[Core] User setup causing SkyPilot runtime to fail
The following task.yaml could cause failure of job submission, with sky launch -c test task.yaml
Reproduction
resources:
cloud: aws
disk_size: 256
num_nodes: 2
setup: |
set -ex
echo "setup stage begin"
pip install --no-input img2dataset
run: |
set -ex
echo "run stage begin"
Reason
After logging into the cluster, it seems the issue is caused by installing img2dataset changed the numpy/pyarrow version in the base python environment, which somehow causes issue for skypilot-runtime in a different python venv.
ssh test
source ~/skypilot-runtime/bin/activate
ray job list
JobDetails(type=<JobType.SUBMISSION: 'SUBMISSION'>, job_id=None, submission_id='5-ubuntu', driver_info=None, status=<JobStatus.FAILED: 'FAILED'>, entrypoint='/home/ubuntu/skypilot-runtime/bin/python -u ~/.sky/sky_app/sky_job_5 > ~/sky_logs/sky-2024-10-16-22-16-21-150087/run.log 2> /dev/null', message='Unexpected error occurred: The actor died because of an error raised in its creation task, \x1b[36mray::_ray_internal_job_actor_5-ubuntu:JobSupervisor.__init__()\x1b[39m (pid=4560, ip=172.31.83.142, actor_id=b812234ae2b45cf7b4ee51d501000000, repr=<ray.dashboard.modules.job.job_manager.JobSupervisor object at 0x7b86d8213250>)\n File "/opt/conda/lib/python3.10/concurrent/futures/_base.py", line 451, in result\n return self.__get_result()\n File "/opt/conda/lib/python3.10/concurrent/futures/_base.py", line 403, in __get_result\n raise self._exception\n File "/home/ubuntu/skypilot-runtime/lib/python3.10/site-packages/ray/util/serialization_addons.py", line 39, in apply\n _register_custom_datasets_serializers(serialization_context)\n File "/opt/conda/lib/python3.10/site-packages/pyarrow/__init__.py", line 65, in <module>\n import pyarrow.lib as _lib\n File "pyarrow/lib.pyx", line 36, in init pyarrow.lib\nImportError: numpy.core.multiarray failed to import', error_type=None, start_time=1729117024917, end_time=1729117026116, metadata={}, runtime_env={}, driver_agent_http_address=None, driver_node_id=None, driver_exit_code=None)]
Potential fixes
We may need to be careful with the --system-site-packages option in our skypilot-runtime setup when creating the venv, as packages changed in the base env may affect skypilot runtime as well.
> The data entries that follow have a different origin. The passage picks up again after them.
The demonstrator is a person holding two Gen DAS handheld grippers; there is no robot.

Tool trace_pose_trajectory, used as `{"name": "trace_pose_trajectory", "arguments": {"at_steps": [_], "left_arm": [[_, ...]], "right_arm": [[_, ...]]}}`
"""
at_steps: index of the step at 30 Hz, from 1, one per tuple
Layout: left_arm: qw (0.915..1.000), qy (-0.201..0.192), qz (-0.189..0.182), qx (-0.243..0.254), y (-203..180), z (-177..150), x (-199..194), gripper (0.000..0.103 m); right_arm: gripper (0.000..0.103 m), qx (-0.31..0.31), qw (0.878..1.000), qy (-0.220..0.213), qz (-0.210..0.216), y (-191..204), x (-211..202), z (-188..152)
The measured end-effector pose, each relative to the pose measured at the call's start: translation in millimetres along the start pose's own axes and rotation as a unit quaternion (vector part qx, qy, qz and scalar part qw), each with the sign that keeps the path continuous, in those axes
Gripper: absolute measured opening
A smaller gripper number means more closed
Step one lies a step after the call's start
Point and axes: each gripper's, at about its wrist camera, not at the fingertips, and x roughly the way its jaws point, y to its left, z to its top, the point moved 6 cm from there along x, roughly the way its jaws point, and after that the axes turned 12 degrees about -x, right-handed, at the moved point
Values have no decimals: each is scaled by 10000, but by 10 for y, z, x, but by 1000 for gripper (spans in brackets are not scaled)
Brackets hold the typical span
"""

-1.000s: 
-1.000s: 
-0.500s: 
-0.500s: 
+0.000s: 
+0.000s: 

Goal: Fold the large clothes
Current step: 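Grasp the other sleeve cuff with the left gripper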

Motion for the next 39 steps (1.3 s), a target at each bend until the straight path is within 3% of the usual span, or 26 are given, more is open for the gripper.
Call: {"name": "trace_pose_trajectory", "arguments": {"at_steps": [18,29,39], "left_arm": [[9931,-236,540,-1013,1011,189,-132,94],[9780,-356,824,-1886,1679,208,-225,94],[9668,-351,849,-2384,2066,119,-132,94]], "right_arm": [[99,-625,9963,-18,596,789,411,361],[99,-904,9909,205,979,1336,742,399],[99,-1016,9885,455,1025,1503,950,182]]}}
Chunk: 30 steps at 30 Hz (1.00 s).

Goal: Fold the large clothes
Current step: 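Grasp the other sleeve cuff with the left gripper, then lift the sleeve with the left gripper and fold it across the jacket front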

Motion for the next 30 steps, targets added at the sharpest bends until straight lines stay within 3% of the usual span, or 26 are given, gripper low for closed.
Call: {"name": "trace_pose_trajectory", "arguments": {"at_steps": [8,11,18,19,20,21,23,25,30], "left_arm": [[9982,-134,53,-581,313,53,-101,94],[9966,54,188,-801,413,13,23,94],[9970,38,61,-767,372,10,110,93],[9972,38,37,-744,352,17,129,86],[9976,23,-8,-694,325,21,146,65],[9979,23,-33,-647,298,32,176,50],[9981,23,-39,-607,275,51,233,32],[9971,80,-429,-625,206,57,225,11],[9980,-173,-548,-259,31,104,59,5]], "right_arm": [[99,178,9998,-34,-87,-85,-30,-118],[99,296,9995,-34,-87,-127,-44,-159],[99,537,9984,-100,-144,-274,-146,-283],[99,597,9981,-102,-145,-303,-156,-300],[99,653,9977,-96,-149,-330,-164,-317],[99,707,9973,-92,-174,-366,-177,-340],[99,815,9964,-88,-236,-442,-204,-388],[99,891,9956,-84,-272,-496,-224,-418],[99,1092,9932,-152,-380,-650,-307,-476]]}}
https://github.com/skypilot-org/skypilot/blob/53380e26f01452559012d57b333b17f40dd8a4d1/sky/skylet/constants.py#L158
Tested with removing such argument from the skypilot-runtime setup, and it seems the problem goes away. We should avoid this argument in our hosted image (cc'ing @yika-luo) and see if we should get rid of it for custom images as well (this may cause much longer provisioning time due to more packages to be installed instead of using the system existing ones).
Testing the impact on provisioning time now
Testing the impact on provisioning time now
I suppose we should avoid this argument in our host image creation, i.e. the packer file. In that case, it should not affect the provisioning time?
The latest custom images don't use --system-site-packages Also tested the example yaml and works fine
This issue happens because the virtual environment created with --system-site-packages is not a copy of the system packages. Instead, it is linked to or inherits from the global (system) site-packages directory.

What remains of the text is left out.